Do you have a passion to garden but don’t know where to start? Are you afraid to start a fiasco by digging up your lawn to plant, only to regret later and bemoan all the dead foliage? Or do you live in an apartment or a zero-lot and have no space to have a real ‘garden’? Fret not. There are all kinds of gardeners as there are gardens….small, big, basic, artsy and everything in between. And there’s a garden meant just for you!!
Digging up a lawn to start a garden is always daunting. Not to mention expensive. The way I made my foray into gardening, is by starting to garden in a few pots. It gave me a chance to decide if gardening was really for me, and if I had the interest to take it to the next step. Here are a few tips to remember while planning to start growing vegetables in pots and containers.
The art of container gardening is different from gardening in the ground. The idea of container gardening is to use smaller containers that meet the basic root zone requirements of a plant. For example, lettuce has a very shallow root structure so it grows easily in small containers such as a recycled tin can. A tomato plant, on the other hand, has a large root system and it requires about 15-gallons of soil to contain it. Still, you can grow most vegetables and herbs in containers even if you have limited space. Here is a little insider organic gardening information to get you started.
Start with the U.S. Plant Hardiness Zone map. Where you live has specific growing needs and temperature is a key factor. By understanding the temperature ranges in your area you can plan for year-round container gardening. You may have to start seeds indoors, but that too is a very easy task.
One of the key piece of information that the zone map provides is the background information so that you can learn which plants grows better in your area. You can also learn the best times of the year to grow which herbs or vegetables.
What is Grown in Containers?
Almost everything grows in pots, even small fruit trees. There are a few plants that require more space than a container provides. Some plants have special considerations too.
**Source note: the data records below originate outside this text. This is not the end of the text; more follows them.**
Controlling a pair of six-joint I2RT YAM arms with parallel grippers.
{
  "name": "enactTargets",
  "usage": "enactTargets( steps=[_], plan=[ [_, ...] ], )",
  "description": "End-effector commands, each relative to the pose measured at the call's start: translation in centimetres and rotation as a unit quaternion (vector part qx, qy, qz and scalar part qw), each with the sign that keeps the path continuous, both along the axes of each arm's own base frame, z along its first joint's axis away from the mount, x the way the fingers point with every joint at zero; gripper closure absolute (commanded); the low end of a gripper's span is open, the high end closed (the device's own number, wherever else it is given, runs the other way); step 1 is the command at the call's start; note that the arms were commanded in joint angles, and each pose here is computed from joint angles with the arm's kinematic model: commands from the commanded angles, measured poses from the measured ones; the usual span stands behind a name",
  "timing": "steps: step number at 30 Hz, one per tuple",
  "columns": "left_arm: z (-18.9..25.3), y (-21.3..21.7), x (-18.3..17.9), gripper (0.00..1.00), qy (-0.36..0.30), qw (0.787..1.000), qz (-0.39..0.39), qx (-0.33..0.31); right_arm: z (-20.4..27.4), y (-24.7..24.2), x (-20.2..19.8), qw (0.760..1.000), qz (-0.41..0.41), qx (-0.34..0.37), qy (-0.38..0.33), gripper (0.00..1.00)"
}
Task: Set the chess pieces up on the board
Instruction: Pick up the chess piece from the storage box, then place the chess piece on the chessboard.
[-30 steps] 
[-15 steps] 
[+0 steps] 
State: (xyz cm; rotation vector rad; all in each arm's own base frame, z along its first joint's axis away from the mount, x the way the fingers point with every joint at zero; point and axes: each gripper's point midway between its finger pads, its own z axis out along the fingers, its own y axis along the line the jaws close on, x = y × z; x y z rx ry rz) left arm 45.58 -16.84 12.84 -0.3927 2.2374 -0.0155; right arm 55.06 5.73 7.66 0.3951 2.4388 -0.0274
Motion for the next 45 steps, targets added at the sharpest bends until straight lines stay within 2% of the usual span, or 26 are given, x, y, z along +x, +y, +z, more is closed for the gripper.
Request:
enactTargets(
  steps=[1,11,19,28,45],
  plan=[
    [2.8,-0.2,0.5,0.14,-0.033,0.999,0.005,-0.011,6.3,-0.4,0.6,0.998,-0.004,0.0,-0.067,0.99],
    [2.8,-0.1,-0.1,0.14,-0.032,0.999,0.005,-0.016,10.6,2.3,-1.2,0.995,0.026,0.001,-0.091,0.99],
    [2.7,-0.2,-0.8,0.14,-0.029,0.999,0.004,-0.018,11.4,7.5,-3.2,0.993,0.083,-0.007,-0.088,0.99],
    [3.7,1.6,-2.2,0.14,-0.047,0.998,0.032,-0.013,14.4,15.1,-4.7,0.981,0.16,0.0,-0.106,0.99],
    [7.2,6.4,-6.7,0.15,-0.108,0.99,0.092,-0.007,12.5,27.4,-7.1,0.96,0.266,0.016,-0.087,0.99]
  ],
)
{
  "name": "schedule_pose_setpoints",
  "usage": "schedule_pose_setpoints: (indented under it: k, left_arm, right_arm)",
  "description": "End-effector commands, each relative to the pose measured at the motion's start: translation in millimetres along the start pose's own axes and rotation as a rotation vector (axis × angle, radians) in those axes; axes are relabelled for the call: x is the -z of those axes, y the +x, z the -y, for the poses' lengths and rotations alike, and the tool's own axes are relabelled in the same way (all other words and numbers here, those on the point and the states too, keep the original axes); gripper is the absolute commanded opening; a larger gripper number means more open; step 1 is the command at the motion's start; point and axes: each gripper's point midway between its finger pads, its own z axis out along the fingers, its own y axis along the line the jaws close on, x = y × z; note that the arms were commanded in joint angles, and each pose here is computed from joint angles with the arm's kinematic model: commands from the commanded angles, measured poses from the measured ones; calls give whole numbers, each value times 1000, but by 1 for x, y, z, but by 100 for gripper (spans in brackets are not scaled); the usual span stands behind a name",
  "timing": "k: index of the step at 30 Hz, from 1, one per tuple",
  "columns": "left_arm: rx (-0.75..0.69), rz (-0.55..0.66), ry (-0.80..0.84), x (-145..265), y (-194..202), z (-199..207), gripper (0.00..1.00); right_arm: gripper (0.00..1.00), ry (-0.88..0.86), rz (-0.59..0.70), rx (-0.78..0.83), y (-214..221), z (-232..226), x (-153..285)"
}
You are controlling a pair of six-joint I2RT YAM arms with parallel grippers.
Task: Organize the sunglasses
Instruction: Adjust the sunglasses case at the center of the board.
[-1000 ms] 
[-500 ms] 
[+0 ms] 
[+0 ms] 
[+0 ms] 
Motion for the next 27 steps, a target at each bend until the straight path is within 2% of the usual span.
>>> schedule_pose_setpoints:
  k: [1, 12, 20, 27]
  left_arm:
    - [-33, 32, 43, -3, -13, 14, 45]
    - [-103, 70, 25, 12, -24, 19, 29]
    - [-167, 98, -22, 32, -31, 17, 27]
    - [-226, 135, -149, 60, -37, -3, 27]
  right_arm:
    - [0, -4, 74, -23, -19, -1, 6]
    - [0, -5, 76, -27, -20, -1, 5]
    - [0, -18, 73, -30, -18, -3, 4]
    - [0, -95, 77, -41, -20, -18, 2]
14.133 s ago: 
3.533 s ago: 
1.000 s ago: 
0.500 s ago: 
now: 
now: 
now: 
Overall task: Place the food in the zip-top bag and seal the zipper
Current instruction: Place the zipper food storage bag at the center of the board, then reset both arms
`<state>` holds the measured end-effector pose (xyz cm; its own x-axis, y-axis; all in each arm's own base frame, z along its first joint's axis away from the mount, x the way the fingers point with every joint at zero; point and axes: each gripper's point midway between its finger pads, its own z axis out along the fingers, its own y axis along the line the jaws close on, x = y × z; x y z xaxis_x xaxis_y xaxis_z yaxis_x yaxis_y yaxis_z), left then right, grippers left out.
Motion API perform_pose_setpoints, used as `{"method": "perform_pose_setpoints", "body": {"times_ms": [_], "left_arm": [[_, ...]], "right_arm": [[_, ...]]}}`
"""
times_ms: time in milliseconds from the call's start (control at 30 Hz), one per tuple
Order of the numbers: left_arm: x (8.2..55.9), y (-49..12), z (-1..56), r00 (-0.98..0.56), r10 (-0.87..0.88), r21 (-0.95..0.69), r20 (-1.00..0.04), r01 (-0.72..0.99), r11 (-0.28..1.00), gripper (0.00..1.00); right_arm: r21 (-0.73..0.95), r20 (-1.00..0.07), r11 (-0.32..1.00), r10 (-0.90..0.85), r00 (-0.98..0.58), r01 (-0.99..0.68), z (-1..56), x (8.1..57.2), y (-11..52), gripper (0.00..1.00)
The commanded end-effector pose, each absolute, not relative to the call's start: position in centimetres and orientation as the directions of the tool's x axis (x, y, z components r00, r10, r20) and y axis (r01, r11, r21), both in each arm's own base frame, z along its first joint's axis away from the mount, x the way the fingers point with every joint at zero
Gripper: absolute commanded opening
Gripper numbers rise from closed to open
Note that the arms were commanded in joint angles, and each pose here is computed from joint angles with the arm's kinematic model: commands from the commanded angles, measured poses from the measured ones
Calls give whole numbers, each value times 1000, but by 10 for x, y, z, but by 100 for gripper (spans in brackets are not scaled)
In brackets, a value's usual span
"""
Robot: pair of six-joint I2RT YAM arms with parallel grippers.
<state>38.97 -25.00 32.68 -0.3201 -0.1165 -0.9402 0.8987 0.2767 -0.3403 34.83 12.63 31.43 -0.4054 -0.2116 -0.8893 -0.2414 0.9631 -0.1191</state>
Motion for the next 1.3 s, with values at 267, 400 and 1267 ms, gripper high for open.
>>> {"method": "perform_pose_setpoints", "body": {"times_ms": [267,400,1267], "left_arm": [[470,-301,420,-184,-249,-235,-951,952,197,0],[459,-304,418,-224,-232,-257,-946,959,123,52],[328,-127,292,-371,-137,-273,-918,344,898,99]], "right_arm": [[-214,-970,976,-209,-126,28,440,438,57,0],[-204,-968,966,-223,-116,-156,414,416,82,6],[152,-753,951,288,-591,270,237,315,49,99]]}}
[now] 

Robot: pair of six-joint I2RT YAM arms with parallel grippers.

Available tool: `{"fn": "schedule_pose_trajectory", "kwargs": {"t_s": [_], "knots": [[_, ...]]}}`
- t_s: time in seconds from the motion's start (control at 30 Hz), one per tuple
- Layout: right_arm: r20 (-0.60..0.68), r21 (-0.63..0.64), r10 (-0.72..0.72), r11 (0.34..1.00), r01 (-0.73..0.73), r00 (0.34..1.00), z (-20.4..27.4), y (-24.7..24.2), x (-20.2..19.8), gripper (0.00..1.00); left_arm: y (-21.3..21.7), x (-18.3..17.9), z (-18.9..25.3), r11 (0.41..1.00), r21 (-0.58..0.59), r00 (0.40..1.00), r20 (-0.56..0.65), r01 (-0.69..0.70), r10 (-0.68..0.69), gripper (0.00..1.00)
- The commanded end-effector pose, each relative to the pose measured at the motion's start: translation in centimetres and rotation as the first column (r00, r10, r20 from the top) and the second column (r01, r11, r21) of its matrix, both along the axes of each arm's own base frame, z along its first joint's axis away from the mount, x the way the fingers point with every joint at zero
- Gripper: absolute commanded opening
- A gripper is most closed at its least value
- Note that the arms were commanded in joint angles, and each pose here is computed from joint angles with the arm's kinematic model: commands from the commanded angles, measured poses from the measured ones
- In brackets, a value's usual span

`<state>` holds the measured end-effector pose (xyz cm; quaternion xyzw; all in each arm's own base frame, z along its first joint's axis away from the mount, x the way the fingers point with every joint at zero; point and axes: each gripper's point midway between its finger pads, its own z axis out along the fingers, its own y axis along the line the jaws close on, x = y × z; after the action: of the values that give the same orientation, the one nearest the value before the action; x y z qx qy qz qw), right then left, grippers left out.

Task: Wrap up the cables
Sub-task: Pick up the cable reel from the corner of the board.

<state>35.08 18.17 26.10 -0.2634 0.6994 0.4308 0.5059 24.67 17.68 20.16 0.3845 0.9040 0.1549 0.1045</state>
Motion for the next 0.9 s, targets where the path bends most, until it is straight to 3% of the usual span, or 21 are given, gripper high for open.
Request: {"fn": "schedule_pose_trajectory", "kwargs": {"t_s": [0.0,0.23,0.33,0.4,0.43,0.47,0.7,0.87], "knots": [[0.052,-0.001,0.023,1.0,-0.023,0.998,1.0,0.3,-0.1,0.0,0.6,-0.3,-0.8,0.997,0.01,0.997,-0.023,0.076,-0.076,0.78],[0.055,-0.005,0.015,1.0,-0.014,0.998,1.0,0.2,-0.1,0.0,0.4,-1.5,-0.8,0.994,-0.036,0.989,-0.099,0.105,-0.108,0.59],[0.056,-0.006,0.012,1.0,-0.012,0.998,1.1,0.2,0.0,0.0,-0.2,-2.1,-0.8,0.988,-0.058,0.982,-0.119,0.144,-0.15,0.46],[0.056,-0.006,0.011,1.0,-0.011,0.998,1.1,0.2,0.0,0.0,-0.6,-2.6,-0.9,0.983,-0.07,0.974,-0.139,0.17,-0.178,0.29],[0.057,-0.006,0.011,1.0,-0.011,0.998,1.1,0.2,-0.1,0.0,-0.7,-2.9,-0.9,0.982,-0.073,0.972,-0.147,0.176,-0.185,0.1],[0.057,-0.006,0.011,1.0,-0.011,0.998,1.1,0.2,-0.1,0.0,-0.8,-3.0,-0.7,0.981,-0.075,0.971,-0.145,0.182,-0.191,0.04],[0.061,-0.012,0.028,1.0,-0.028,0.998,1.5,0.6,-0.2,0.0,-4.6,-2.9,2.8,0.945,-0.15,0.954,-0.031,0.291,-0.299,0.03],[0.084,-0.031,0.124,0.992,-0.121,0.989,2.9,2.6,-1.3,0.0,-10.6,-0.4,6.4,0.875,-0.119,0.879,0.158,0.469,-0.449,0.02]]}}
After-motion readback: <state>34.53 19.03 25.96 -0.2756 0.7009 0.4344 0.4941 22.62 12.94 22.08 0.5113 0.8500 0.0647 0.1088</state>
Corn is a good example. While it does grow in containers, it is a wind-pollinated plant and for the best yield, you need a lot of corn plants. Organic container garden limitations are first by available space, and second by climate.
Available space and climate limitations are two concerns for organic container gardening. This is why it is important to plan out a container garden. If you just want to grow a few vegetables or herbs, there is less need to plan. If you want to create a garden with a lot of variety, then planning becomes more important.
That said, herbs do very well in containers and pots. Basil, mint (always plant this in pots if you don’t want to it to take over your yard!), chives, Greek oregano, rosemary, thyme, parsley, lemon balm, keffir lime, curry leaves – all these thrive well in pots. You can even bring them indoors in the winter season and expect them to do reasonably well until they are ready to be taken outside in Spring.
I also grow limes and lemons in pots because Dallas can get really cold between December and March and these plants won’t thrive. Planting them in pots allows me to bring them indoors during those cold months.
Special Care and Maintenance for Pots Vs. In-ground Plants
Container gardens need a little more care and maintenance than in-ground gardens. The big concern is moisture. Pots tend to dry out quickly where in-ground gardens retain moisture deep in the soil. For that reason, a drip irrigation system works well for container gardening. Soil nutrition is something that needs monitoring in both types of gardens. In pots, you need to plan to replace or amend the soil seasonally. Many herbs are perennials and as such, they need soil supplements if planted in a container garden.
How to Make DIY containers
There is no real secret to making your own containers for organic gardening. There are, however, a few guidelines.
- Ensure your containers have good drainage.
- Ensure your containers are not toxic or that they do not leech chemicals.
- Ensure that the area where you place them can support their weight.
The University of Maryland offers a great guide for creating self-watering containers for gardening.
The University of Illinois offers an excellent guide for understanding soil and mixing soils for container gardening.
One Green Planet offers an inspirations guide for using recycled items for creating containers.
Organic gardening is a beautiful thing. It not only offers a cost-effective way to grow your own food, it also gives you the opportunity to control what you bring into your body. Gardening is also very therapeutic. The value of gardening is that you nurture and care for plants that provide you food. Gardening is a spiritual process too. Are you ready to give container gardening a try?